O Mateus desceu as escadas para anunciar com moderada preocupação:

- Andam formigas lá em cima!

Deixou a informação e dirigiu-se para a cozinha, sem dar tempo às perguntas. Ao responder-lhes ficaria implicado na solução, por isso, decidiu abandonar a sala.

 O pai levantou-se então e dirigiu-se ao local para observar a gravidade da situação.

Rapidamente encontrou e reconheceu o pelotão organizado e determinado que atravessava o corredor junto ao quarto do filho. Ao comando seguia a formiga Musculosa:

É sempre com atenção

Que saímos à procura

Da nossa alimentação,

Sempre de forma segura.

 

No carreiro, nos mantemos,

Temos sempre onde ir;

É segredo que nós temos,

Ninguém pode descobrir.

 Cada verso era um grito de união marcado pelo ritmo acertado da marcha. E o pai já os conhecia de outras visitas que a Musculosa tinha conduzido ao interior da casa.

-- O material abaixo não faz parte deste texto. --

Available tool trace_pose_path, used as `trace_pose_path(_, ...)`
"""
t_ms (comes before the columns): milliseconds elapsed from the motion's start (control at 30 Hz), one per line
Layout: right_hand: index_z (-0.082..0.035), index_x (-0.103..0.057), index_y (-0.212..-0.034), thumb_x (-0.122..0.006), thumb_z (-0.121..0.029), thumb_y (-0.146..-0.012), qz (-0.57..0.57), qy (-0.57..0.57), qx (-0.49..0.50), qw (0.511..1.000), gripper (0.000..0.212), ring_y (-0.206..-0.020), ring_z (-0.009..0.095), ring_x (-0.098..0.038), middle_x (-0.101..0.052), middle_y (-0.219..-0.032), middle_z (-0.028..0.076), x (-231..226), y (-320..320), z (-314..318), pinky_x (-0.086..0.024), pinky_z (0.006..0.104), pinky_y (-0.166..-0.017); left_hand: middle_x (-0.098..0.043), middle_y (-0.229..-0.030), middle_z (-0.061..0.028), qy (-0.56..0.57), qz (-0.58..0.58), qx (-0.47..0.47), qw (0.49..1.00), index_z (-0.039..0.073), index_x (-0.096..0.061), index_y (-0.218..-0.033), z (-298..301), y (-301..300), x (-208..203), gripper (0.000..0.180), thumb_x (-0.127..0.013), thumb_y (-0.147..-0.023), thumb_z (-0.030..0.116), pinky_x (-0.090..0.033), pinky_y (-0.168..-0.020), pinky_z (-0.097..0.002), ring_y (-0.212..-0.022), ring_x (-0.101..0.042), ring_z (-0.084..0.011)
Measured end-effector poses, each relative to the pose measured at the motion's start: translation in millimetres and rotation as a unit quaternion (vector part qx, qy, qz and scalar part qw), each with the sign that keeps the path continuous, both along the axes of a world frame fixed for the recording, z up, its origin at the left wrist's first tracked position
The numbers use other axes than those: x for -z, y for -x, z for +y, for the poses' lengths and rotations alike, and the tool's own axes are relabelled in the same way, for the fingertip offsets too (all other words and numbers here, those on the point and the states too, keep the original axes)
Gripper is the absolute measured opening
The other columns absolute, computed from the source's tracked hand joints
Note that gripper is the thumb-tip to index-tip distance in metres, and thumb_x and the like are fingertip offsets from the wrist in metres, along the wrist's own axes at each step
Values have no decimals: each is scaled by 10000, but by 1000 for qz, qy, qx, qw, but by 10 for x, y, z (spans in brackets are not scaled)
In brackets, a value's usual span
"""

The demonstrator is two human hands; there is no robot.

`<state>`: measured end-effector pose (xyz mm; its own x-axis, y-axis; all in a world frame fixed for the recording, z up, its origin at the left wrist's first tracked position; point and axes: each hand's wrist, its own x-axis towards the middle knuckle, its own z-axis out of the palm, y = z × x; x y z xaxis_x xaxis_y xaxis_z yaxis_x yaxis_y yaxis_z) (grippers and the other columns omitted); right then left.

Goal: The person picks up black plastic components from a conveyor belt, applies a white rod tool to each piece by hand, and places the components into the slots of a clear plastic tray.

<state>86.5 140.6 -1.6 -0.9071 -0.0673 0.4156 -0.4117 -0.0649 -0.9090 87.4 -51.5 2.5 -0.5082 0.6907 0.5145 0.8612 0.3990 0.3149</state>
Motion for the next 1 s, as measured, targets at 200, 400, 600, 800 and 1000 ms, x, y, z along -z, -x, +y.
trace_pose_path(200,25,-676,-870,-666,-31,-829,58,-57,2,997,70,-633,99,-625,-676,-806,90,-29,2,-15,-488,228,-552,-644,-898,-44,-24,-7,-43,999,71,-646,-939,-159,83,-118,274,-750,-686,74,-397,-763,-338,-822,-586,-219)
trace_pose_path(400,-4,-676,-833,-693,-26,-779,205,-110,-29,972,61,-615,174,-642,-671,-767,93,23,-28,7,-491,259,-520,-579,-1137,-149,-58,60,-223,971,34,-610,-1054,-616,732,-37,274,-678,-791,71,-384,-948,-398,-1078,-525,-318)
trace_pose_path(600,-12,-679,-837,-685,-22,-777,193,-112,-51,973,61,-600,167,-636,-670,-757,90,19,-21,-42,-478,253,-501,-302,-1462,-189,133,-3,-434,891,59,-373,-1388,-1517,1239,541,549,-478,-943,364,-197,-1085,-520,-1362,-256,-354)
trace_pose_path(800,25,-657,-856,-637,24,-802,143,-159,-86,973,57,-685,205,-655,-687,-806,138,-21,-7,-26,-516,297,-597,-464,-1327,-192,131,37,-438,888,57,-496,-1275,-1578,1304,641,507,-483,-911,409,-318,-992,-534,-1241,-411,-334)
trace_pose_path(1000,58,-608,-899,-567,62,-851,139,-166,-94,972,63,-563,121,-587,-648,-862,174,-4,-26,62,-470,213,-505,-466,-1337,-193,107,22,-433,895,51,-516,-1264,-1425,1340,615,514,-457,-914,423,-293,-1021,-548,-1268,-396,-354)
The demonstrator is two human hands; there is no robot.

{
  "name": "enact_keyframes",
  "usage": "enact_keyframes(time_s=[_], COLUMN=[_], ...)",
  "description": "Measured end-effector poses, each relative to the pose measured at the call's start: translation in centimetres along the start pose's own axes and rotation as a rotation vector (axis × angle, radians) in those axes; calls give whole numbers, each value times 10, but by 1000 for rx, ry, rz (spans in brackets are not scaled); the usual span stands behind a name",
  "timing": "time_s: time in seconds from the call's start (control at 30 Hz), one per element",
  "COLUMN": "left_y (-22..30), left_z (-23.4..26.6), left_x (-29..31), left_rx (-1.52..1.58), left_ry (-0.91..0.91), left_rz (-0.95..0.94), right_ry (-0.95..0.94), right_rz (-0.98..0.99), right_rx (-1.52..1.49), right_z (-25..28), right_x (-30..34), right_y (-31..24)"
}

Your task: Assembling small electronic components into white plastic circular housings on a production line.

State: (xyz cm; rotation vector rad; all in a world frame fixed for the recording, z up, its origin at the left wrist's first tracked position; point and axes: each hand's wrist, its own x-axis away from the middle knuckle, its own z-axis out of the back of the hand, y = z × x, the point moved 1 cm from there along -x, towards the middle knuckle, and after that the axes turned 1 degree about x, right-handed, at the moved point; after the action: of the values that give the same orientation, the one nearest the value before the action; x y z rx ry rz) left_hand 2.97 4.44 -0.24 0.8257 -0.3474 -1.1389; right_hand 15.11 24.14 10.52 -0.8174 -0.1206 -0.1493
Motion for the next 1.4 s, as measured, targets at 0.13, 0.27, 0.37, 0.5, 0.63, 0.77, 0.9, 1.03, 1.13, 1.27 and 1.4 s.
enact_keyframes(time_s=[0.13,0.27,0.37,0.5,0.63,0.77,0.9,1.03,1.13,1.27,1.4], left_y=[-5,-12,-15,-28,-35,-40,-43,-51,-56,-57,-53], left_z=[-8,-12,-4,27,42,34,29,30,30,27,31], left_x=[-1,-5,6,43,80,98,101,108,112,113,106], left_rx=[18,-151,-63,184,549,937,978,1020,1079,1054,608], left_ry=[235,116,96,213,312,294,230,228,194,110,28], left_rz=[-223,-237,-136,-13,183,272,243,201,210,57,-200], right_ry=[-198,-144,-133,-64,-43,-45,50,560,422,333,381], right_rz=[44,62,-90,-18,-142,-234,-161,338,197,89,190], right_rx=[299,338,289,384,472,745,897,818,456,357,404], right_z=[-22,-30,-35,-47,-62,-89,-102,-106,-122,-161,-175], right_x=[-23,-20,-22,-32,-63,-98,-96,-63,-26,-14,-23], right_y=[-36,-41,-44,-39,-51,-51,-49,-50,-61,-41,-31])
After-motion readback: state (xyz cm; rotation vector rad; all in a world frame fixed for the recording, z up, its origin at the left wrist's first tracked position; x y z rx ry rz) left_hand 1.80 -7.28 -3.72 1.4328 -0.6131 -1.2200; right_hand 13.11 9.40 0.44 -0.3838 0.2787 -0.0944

Curioso, seguiu a fila para descobrir o objetivo daquela incursão. Um pouco mais à frente, a Musculosa deu ordem para parar junto a uma folha caída, amarrotada, esquecida ao lado da secretária.

- Cercar!

E todas se alinharam à volta do objeto branco e liso, enquanto duas operárias o analisavam com as inquietas antenas. Ao sinal afirmativo, a Musculosa avançou com a ordem esperada:

- Levantar! Rodar! Marchar!

E de novo o ritmo cantado uniu as formigas em direção ao formigueiro.

 

É sempre com atenção

Que saímos à procura

Da nossa alimentação,

Sempre de forma segura.


No carreiro, nos mantemos,

Temos sempre onde ir;

É segredo que nós temos,

Ninguém pode descobrir.

 O pai não conseguia encontrar o motivo daquela escolha. Por momentos, divertiu-se com a ideia de ter um pacífico exército ao serviço da limpeza geral. Depois ficou novamente intrigado e observou a folha que as formigas orgulhosamente transportavam. Haveria ali vestígios de açúcar, uma doçura invisível aos olhos incapazes? Reparou melhor. Apenas algumas palavras bruscamente interrompidas pelas dobras descuidadas, serrana bela… na esperança de um só dia… para tão longo amor… E sorriu, deliciado com a ideia que naquele momento lhe ocorreu.

Antecipando o enorme problema que a Musculosa não conseguiria resolver, sem partir em pedaços aquele tesouro branco, abriu a porta que dava acesso ao exterior da casa e acompanhou de perto o seu regresso ao formigueiro. A Musculosa estranhou aquela facilidade, mas não perdeu tempo, sempre era melhor assim. Seria um enorme quebra-cabeças voltar a unir corretamente todos os pedaços daquela folha preciosa.

O pai observou-as ainda durante algum tempo, tentado também a marchar ao compasso das palavras.

- Então, pai? Já as encontraste? 

- Sim. Penso que está resolvido – respondeu. - Vi ali no chão, junto à tua secretária, uma folha amarrotada...

O Mateus estranhou aquela afirmação, mas acabou por confirmar:

- Sim, ontem deitei ao lixo uma folha com poemas…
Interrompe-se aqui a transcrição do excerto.